Implementing Incremental Load using Change Data Capture in SQL Server

Total: 1 Average: 5

This article will be interesting to those who often have to deal with data integration.

Introduction

Assume that there is a database where users always modify data (update or remove). Perhaps, this database is used by a large application that does not allow modifying the table structure. The task is to load data from this database to another database on a different server from time to time. The simplest way to tackle the problem is to load the new data from a source database to a target database with preliminary cleaning up the target database. You can use this method as long as the time to load data is acceptable and does not exceed preset deadlines. What if it takes several days to load data? In addition, unstable communication channels lead to the situation when data load stops and restarts. If you face these obstacles, I suggest considering one of the ‘data reloading’ algorithms. It means that only data modifications occurred since the latest load are loaded.

CDC

In SQL Server 2008, Microsoft introduced a data tracking mechanism called Change Data Capture (CDC). Broadly speaking, the aim of this mechanism is that enabling CDC for any database table will create a system table in the same database with a similar name as the original table has (the schema will be as follows: ‘cdc’ as a prefix plus the old schema name plus ”_” and the end “_CT”. For example, the original table is dbo.Example, then the system table will be called cdc.dbo_Example_CT). It will store all the data that has been modified.

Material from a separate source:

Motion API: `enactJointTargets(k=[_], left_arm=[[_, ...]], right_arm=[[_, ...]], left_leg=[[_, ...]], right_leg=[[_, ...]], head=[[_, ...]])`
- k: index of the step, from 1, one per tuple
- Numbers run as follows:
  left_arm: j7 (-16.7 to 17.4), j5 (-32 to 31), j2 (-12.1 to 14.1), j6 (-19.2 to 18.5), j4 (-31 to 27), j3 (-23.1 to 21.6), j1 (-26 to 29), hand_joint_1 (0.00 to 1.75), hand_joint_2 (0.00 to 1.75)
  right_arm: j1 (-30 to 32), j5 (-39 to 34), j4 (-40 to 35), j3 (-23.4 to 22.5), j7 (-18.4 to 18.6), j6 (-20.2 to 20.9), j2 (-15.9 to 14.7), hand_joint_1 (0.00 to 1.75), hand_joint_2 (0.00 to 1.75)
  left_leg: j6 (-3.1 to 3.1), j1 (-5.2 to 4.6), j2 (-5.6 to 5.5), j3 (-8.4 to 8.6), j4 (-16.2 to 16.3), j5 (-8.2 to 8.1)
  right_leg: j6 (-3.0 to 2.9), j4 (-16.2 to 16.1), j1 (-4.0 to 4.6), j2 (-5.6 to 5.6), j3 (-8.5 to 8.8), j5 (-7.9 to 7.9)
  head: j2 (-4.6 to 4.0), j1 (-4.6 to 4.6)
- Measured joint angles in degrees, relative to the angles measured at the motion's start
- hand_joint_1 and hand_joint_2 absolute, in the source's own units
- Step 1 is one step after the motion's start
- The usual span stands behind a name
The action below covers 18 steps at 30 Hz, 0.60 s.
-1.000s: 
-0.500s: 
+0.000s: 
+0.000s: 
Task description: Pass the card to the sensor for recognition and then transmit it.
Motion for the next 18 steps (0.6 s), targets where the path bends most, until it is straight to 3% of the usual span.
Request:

Actually, to dig deeper in CDC, consider the example. But first, make sure that SQL Agent that uses CDC works on the SQL Server test instance.

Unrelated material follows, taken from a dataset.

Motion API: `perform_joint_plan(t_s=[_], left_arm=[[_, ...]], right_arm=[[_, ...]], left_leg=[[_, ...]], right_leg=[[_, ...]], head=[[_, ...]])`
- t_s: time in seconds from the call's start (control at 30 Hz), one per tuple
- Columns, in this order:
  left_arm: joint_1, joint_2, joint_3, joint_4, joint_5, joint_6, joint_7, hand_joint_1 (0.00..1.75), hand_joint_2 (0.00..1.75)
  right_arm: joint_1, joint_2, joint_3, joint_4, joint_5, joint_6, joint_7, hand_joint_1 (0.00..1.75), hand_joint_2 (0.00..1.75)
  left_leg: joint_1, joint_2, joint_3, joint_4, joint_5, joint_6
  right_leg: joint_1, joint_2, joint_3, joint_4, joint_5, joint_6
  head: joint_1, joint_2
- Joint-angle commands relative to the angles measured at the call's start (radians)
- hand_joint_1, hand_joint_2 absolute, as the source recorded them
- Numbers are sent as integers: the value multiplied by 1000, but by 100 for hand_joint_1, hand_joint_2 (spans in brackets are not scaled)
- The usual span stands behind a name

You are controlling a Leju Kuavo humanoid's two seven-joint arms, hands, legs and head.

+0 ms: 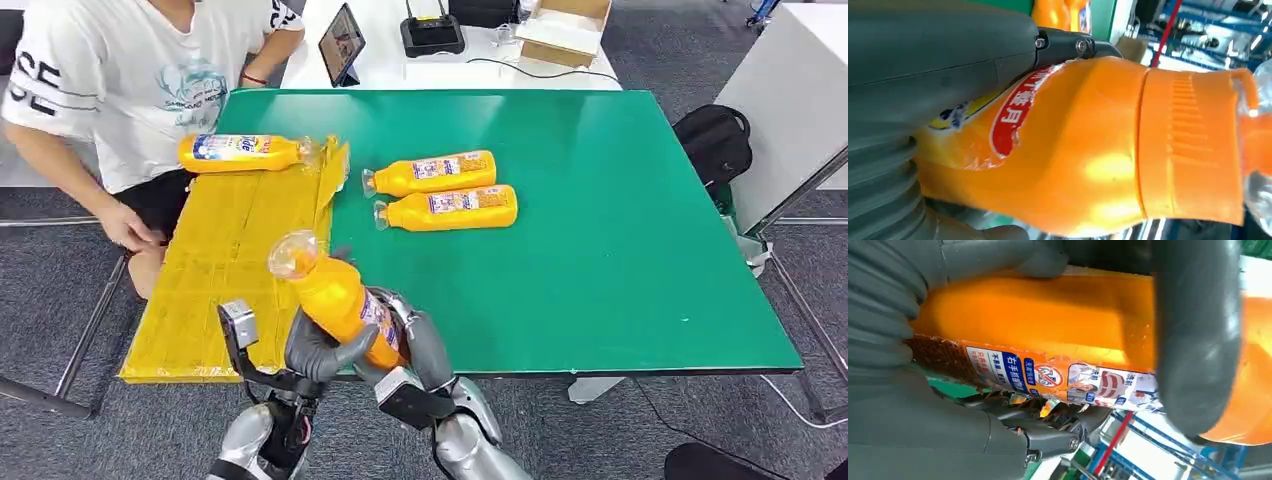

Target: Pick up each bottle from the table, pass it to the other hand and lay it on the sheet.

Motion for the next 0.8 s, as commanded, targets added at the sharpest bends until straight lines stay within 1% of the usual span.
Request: perform_joint_plan(t_s=[0.03,0.07,0.13,0.17,0.27,0.3,0.33,0.37,0.4,0.5,0.57,0.6,0.7,0.73,0.8], left_arm=[[-78,5,-24,89,-20,8,9,0,175],[-78,5,-24,89,-20,8,9,0,175],[-78,5,-24,89,-20,8,9,0,175],[-78,5,-24,89,-20,8,9,0,175],[-78,5,-24,89,-20,8,9,0,175],[-78,5,-24,89,-20,8,9,5,175],[-77,2,-25,88,-21,9,8,23,175],[-76,0,-22,86,-21,10,8,150,175],[-76,1,-22,86,-21,10,8,175,175],[-71,1,-17,81,-22,13,8,175,175],[-70,2,-17,82,-22,13,8,175,175],[-68,0,-15,82,-19,10,7,175,175],[-67,1,-12,80,-13,2,4,175,175],[-67,2,-11,80,-11,0,4,175,175],[-67,2,-10,80,-11,-1,4,175,175]], right_arm=[[-22,11,89,135,2,37,13,175,175],[-22,11,89,135,2,37,13,175,175],[-22,11,89,135,2,37,13,175,175],[-22,11,89,135,2,37,13,175,175],[-22,11,89,135,2,37,13,175,175],[-22,11,89,135,2,37,13,175,175],[-22,13,89,135,2,39,13,175,175],[-21,15,92,142,-2,45,13,175,175],[-19,16,93,144,-2,45,13,175,175],[-23,18,95,166,-6,44,13,175,175],[-21,15,95,169,-6,44,13,175,175],[-22,14,94,171,-8,46,14,175,175],[-23,10,91,176,-10,47,16,175,175],[-24,9,89,177,-10,46,17,175,175],[-24,10,88,178,-10,46,17,175,175]], left_leg=[[0,0,3,-1,-1,1],[0,0,5,-1,-2,1],[1,0,3,-1,-1,1],[0,-1,5,-1,-1,1],[0,-1,4,-1,-1,1],[1,0,6,-1,-2,1],[0,0,3,-1,-1,1],[0,-1,5,-1,-2,1],[0,-1,4,-1,-1,1],[1,0,6,-1,-2,2],[0,0,3,-1,-1,1],[1,0,5,-1,-2,1],[0,-1,4,-1,-1,1],[1,0,6,-1,-2,1],[0,-1,2,-1,0,1]], right_leg=[[1,-2,4,-1,-1,-2],[1,-1,6,-1,-2,-3],[1,-2,3,-1,-1,-2],[1,-3,6,-1,-2,-3],[1,-2,4,-1,-1,-3],[2,-2,6,-1,-2,-4],[1,-2,3,-1,-1,-2],[1,-2,6,-1,-2,-3],[1,-2,4,-1,-1,-3],[2,-2,7,-1,-2,-4],[1,-2,3,-1,-1,-2],[1,-2,6,-1,-2,-4],[1,-2,4,-1,-1,-2],[1,-2,6,-1,-2,-3],[1,-2,2,-1,-1,-2]], head=[[0,0],[0,0],[0,0],[0,0],[0,0],[0,0],[0,0],[0,0],[0,0],[0,0],[0,0],[0,0],[0,0],[0,0],[0,0]])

In addition, we are going to consider a script that creates a database and test table, populates this table with data and enables CDC for this table.

To understand and simplify the task, we will use one SQL Server instance without distributing the source and target databases to different servers.

use master
go
-- create a source database
if not exists (select * from sys.databases where name = 'db_src_cdc')
	create database db_src_cdc
go
use db_src_cdc
go
-- enable CDC if it is disabled
if not exists (select * from sys.databases where name = db_name() and is_cdc_enabled=1)
	exec sys.sp_cdc_enable_db
go
-- create a role for tables with CDC
if not exists(select * from sys.sysusers where name = 'CDC_Reader' and issqlrole=1)
	create role CDC_Reader
go
-- create a table
if object_id('dbo.Example','U') is null
	create table dbo.Example
	(
		ID int identity constraint PK_Example primary key,
		Title varchar(200) not null
	)
go
-- populate the table
insert dbo.Example (Title) values
('One'),('Two'),('Three'),('Four'),('Five');
go
-- enable CDC for the table
if not exists (select * from sys.tables where is_tracked_by_cdc = 1 and name = 'Example')
	exec sys.sp_cdc_enable_table
		@source_schema = 'dbo',
		@source_name = 'Example',
		@role_name = 'CDC_Reader'
go
-- populate the table with some data. We will change or delete something
update dbo.Example
set Title = reverse(Title)
where ID in (2,3,4);

delete from dbo.Example where ID in (1,2);

set identity_insert dbo.Example on;
insert dbo.Example (ID, Title) values
(1,'One'),(6,'Six');
set identity_insert dbo.Example off;
go

Now, let’s look at what we have after executing this script in the dbo.Example and cdc.dbo_Example_CT tables (it should be noted that CDC is asynchronous. Data is populated into the tables where the change tracking is stored after a certain period of time).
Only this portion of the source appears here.